Step 7: Attach the LEDs and Resistors

place the resistors and LEDs according to the schmatic. A resistor on each base. One LED goes to the collector of the NPN via the cathode. And one LED goes to the PNPs emitter via the anode. try to keep the LEDs in line and do not forget the resistor on the positive termanal of the LED. (I was reminded of this heavily by the community and my peers~)

Step 8: Finish Routing

Finish routing by connecting collector of the PNP to positive. Connect both of the PNP's emitters. Connect both of the NPN's emitters together and connect that to ground.
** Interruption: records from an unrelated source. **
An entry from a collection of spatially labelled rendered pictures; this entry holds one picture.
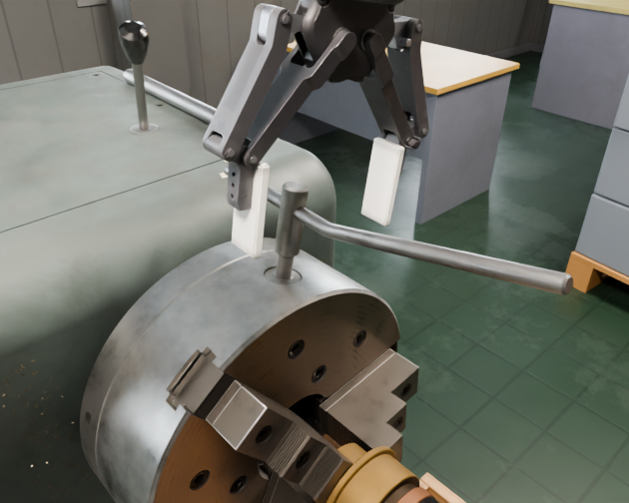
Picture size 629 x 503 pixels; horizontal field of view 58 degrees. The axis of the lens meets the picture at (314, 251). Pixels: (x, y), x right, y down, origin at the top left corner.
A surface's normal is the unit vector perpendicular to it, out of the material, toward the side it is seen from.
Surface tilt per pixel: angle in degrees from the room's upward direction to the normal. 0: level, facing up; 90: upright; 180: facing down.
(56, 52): 90
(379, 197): 81
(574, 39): 90
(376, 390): 6
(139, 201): 0
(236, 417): 36
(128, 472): 71
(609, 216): 90
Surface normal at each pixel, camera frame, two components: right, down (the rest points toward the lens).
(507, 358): 0.01, -0.84
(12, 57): 0.67, 0.41
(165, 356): -0.43, -0.45
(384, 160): -0.76, 0.20
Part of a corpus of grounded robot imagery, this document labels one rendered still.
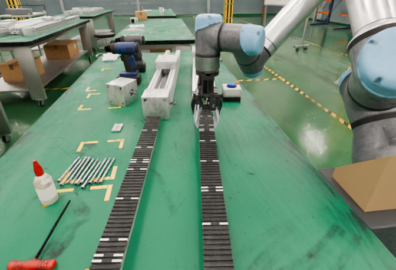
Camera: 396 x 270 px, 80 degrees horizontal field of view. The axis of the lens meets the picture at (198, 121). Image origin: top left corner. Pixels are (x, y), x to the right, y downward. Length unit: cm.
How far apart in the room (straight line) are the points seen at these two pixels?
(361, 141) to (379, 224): 18
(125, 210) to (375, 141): 56
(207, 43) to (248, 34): 12
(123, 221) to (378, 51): 58
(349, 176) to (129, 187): 53
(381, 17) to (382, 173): 31
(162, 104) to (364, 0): 65
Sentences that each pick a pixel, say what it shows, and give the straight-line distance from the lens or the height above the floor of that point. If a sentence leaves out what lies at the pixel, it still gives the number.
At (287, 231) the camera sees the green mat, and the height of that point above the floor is 78.
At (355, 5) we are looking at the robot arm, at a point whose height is 119.
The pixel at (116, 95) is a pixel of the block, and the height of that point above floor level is 83.
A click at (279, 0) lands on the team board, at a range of 698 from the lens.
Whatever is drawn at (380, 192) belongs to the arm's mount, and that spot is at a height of 84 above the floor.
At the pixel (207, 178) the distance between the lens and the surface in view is 60.
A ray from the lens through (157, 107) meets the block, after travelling 92.
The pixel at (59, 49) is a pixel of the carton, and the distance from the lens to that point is 479.
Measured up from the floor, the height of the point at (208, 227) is 81.
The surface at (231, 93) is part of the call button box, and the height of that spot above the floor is 82.
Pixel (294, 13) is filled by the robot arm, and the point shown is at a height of 116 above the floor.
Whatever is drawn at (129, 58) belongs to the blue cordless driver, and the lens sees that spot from 132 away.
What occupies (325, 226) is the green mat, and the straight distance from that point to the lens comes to 61.
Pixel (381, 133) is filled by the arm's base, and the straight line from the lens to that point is 66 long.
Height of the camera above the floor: 121
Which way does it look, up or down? 28 degrees down
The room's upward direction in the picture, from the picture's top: straight up
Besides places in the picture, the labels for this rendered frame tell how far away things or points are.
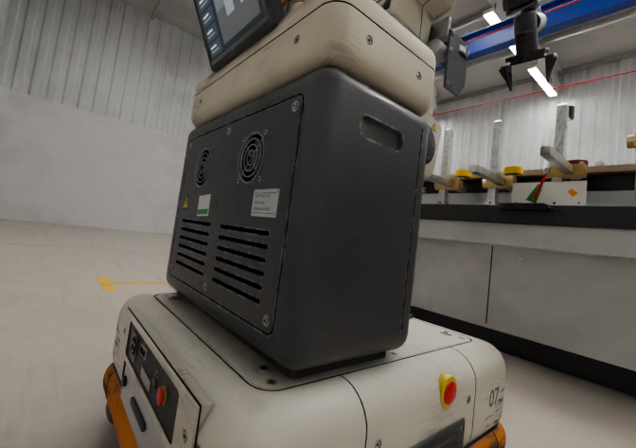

Connect the resistor and the cathode of the LED comming from the PNP transistor to ground.

Step 9: Add the Labels

Create the lables and clearly mark EBCE closes to the corresponding point and mark which transistor the port is testing.

Step 10: Finaly Add the Battery and Test~

Place the battery in the clip according to polarity. take your sample transistor and hold it in the headers. depending on your transistors gain you could end up triggering both the NPN and the PNP side. In this case the brightest response will indicate the proper type and orientation. Any responses on how to remedy this would be greatly appreciated. This tester can be used on most BPJ transistors though I have not tried and form of FET.

Thank you and have a pleasant day.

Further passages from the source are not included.